Task prompt: Count how many lines in the material below hold the word "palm"; the reply is that number alone.

Exercise input:
..........
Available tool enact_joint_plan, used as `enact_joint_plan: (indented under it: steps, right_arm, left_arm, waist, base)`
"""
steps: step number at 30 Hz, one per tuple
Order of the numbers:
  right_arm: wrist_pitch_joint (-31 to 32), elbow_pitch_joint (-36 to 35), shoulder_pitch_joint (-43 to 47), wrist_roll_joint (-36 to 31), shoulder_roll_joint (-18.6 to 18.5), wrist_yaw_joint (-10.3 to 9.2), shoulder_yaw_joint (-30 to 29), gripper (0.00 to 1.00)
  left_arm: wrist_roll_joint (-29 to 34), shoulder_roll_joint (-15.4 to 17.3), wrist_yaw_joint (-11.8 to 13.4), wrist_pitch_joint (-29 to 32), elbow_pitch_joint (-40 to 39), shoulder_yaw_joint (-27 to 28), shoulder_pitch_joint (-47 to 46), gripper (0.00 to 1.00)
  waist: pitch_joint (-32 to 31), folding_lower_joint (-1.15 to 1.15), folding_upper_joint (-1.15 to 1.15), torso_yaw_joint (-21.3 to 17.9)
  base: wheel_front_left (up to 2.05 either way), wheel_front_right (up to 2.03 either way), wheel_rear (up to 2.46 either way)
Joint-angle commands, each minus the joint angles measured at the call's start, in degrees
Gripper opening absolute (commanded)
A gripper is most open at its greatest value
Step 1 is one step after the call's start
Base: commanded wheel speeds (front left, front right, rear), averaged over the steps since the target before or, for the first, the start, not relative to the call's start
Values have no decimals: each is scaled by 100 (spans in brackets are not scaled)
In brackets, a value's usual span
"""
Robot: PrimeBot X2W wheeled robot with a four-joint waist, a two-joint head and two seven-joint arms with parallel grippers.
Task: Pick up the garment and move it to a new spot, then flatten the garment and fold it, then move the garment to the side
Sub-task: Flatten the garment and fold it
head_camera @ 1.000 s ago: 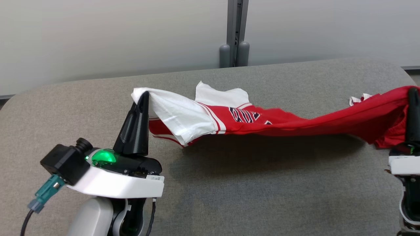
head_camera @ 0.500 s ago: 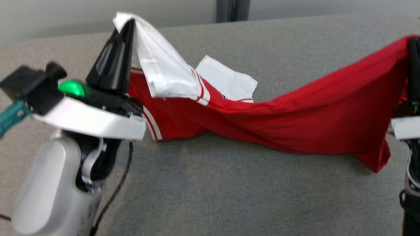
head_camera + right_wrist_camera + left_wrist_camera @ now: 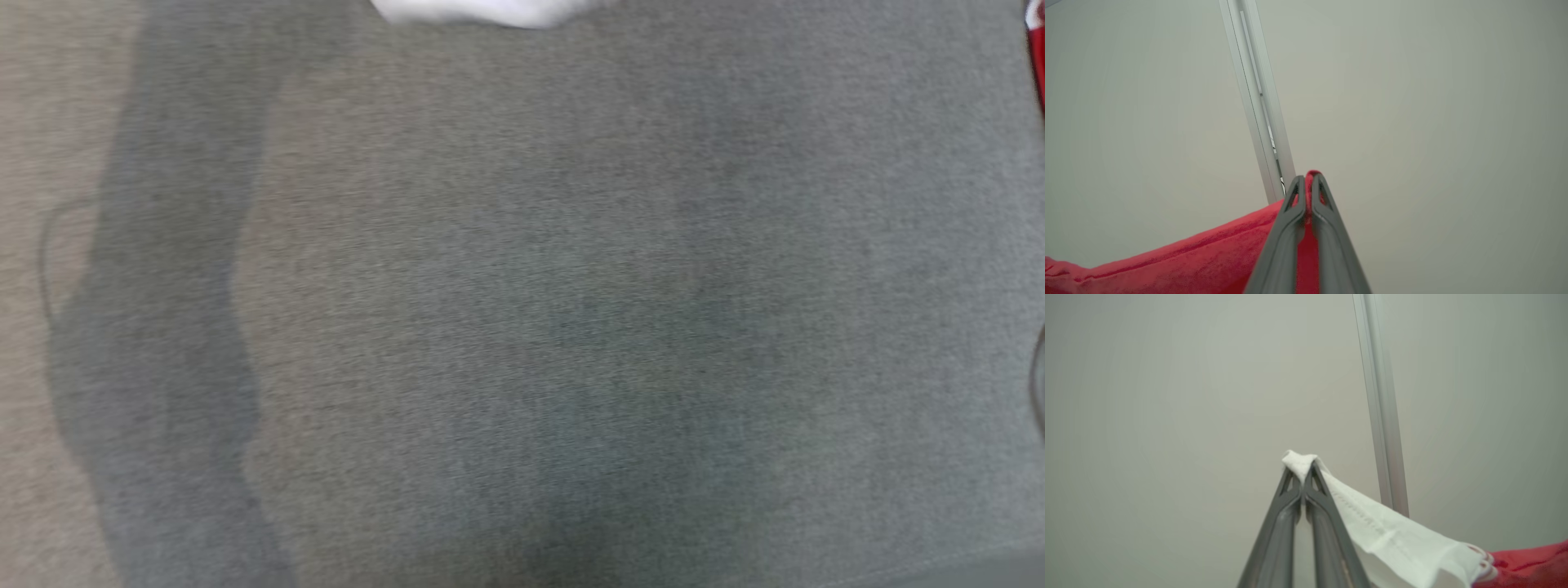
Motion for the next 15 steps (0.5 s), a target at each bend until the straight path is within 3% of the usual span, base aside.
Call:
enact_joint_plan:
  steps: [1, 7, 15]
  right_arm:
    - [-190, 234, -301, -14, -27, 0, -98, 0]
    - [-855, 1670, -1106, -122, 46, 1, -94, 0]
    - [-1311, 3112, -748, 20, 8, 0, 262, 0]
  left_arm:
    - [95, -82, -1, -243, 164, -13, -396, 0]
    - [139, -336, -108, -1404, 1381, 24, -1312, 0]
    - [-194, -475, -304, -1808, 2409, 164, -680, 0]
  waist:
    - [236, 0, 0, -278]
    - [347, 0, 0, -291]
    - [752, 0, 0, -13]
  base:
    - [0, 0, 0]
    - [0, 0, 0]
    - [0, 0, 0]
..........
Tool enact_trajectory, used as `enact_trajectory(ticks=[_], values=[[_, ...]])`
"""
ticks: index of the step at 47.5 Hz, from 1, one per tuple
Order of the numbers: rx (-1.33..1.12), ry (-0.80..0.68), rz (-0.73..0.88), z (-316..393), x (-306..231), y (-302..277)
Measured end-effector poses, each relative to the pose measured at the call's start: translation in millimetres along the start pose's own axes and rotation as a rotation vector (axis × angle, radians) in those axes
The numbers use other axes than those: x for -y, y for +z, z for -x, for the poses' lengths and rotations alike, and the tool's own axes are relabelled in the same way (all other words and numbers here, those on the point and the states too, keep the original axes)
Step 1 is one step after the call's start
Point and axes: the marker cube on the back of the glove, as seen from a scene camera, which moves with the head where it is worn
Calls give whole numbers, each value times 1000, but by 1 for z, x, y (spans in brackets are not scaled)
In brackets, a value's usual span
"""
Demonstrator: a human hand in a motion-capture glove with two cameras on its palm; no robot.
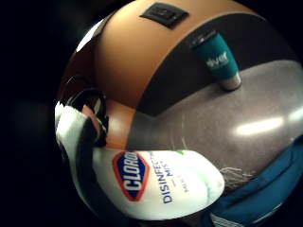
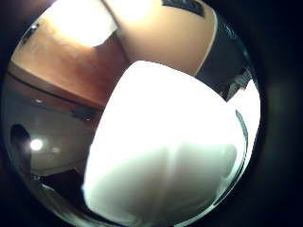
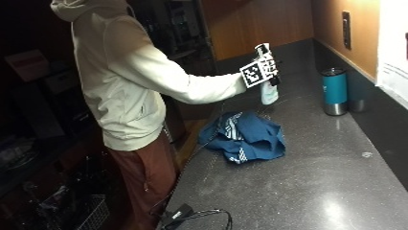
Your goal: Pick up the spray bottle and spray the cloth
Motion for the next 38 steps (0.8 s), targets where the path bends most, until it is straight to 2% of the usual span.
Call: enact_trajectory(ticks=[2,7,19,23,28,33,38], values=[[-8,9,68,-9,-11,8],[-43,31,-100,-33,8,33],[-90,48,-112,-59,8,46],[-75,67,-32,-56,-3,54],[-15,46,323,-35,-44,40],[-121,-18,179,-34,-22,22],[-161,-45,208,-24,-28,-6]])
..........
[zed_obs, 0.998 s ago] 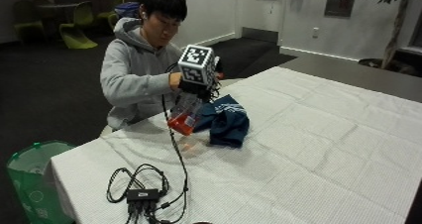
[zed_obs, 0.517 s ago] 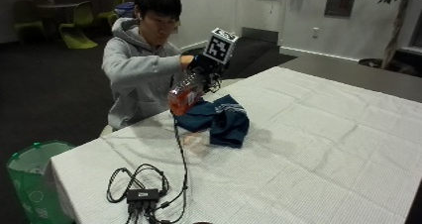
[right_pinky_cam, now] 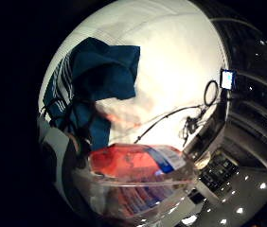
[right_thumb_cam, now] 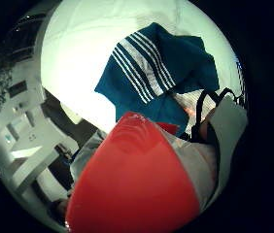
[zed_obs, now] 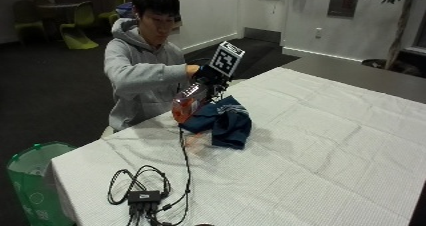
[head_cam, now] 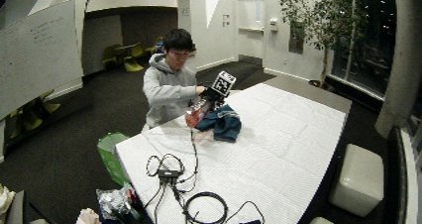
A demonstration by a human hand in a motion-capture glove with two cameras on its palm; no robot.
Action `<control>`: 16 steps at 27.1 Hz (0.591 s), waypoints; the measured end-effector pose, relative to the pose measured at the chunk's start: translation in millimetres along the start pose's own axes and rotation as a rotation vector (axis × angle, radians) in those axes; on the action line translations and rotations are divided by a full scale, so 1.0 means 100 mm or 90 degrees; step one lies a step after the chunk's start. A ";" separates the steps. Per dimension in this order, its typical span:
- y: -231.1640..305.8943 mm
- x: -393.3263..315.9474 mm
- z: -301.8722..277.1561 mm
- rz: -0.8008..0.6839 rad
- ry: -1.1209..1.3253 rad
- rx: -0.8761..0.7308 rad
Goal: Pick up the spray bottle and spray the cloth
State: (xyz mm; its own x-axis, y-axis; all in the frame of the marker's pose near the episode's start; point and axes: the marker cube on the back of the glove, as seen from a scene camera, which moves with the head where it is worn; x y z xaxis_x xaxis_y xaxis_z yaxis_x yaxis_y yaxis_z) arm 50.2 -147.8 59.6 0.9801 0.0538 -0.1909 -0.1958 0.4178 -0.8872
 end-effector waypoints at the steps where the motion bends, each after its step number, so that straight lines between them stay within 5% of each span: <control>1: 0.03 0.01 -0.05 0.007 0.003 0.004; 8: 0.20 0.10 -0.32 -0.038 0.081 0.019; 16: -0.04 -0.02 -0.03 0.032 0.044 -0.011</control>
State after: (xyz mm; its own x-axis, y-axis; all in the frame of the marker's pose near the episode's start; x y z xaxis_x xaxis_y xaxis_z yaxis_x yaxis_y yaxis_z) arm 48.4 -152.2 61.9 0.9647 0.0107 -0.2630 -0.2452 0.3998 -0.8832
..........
Solution to the exercise: 2